Well this is probably kind of a silly question but I\'m wondering if there\'s any way to have the generated markup in Jekyll to preserve the indentation of the Liquid-tag. World
We can accomplish this by writing a custom Liquid filter to tidy the html, and then doing {{content | tidy }}
to include the html.
A quick search suggests that the ruby tidy gem may not be maintained but that nokogiri is the way to go. This will of course mean installing the nokogiri gem.
See advice on writing liquid filters, and Jekyll example filters.
An example might look something like this: in _plugins
, add a script called tidy-html.rb containing:
require 'nokogiri'
module TextFilter
def tidy(input)
desired = Nokogiri::HTML::DocumentFragment.parse(input).to_html
end
end
Liquid::Template.register_filter(TextFilter)
(Untested)
Using a Liquid Filter
I managed to make this work using a liquid filter. There are a few caveats:
Your input must be clean. I had some curly quotes and non-printable chars that looked like whitespace in a few files (copypasta from Word or some such) and was seeing "Invalid byte sequence in UTF-8" as a Jekyll error.
It could break some things. I was using <i class="icon-file"></i>
icons from twitter bootstrap. It replaced the empty tag with <i class="icon-file"/>
and bootstrap did not like that. Additionally, it screws up the octopress {% codeblock %}
s in my content. I didn't really look into why.

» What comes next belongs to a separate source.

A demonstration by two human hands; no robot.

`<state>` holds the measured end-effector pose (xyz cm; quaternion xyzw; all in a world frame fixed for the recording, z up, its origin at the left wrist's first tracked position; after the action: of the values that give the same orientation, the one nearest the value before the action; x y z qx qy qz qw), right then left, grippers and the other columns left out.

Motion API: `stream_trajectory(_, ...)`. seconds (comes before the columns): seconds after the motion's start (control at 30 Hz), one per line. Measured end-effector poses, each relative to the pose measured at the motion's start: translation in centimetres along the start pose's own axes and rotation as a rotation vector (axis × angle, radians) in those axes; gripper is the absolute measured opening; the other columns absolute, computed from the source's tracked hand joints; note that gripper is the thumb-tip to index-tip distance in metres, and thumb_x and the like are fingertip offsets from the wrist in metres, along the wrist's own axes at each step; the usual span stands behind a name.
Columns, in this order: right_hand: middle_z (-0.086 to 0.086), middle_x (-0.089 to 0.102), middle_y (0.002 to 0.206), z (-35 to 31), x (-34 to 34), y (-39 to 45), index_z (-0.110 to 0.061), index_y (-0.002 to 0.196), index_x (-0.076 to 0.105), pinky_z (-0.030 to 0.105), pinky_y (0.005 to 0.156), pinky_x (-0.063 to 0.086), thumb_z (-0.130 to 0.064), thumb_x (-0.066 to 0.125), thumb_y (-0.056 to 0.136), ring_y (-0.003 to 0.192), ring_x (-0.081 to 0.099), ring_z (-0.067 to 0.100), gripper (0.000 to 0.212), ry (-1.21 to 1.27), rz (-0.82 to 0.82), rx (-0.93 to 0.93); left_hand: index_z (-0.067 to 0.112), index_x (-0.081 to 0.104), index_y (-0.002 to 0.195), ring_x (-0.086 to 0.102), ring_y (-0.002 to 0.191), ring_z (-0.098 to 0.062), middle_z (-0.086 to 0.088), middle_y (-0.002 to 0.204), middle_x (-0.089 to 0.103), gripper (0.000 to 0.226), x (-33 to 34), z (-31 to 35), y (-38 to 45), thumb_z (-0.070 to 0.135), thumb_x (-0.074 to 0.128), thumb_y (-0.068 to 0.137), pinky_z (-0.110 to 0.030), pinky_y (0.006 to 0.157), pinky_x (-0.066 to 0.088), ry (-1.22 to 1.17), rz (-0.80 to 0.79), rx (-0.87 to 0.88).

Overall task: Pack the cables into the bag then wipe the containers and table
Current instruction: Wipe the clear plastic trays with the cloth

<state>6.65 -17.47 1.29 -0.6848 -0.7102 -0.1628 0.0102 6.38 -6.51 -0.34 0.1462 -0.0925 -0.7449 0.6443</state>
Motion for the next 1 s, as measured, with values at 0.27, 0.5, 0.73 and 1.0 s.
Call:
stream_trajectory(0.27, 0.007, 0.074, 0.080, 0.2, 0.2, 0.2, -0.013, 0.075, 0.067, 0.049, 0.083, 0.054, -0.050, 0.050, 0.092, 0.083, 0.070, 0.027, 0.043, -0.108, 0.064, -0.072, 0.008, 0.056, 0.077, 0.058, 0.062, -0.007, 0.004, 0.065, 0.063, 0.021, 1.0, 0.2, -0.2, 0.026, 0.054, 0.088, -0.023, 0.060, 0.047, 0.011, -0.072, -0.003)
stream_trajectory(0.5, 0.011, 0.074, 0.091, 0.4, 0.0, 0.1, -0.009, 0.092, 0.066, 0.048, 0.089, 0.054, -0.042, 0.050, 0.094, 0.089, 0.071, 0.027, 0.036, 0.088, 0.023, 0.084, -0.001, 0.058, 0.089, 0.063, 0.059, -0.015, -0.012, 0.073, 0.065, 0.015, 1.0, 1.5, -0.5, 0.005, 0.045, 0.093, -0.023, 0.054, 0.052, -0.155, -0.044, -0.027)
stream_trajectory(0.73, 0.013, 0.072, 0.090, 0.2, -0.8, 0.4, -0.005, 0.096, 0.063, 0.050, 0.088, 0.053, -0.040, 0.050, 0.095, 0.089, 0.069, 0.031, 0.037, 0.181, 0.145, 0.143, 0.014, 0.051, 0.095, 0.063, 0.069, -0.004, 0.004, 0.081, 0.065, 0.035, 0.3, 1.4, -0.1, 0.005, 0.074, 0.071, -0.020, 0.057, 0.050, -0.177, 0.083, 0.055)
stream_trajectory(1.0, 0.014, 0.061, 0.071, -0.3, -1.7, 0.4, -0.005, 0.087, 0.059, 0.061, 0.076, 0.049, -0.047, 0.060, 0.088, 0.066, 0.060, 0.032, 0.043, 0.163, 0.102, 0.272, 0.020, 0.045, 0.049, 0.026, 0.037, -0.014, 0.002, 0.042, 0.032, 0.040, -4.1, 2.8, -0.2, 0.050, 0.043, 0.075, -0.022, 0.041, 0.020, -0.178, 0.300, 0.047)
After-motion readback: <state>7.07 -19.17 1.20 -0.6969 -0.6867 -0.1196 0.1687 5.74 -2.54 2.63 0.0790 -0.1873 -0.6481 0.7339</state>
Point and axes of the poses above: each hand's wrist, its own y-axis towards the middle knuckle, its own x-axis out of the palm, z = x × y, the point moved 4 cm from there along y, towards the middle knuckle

While this will clean the output of a liquid variable such as {{ content }}
it does not actually solve the problem in the original post, which is to indent the html in context of the surrounding html. This will provide well formatted html, but as a fragment that will not be indented relative to tags above the fragment. If you want to format everything in context, use the Rake task instead of the filter.
-
require 'rubygems'
require 'json'
require 'nokogiri'
require 'nokogiri-pretty'
module Jekyll
module PrettyPrintFilter
def pretty_print(input)
#seeing some ASCII-8 come in
input = input.encode("UTF-8")
#Parsing with nokogiri first cleans up some things the XSLT can't handle
content = Nokogiri::HTML::DocumentFragment.parse input
parsed_content = content.to_html
#Unfortunately nokogiri-pretty can't use DocumentFragments...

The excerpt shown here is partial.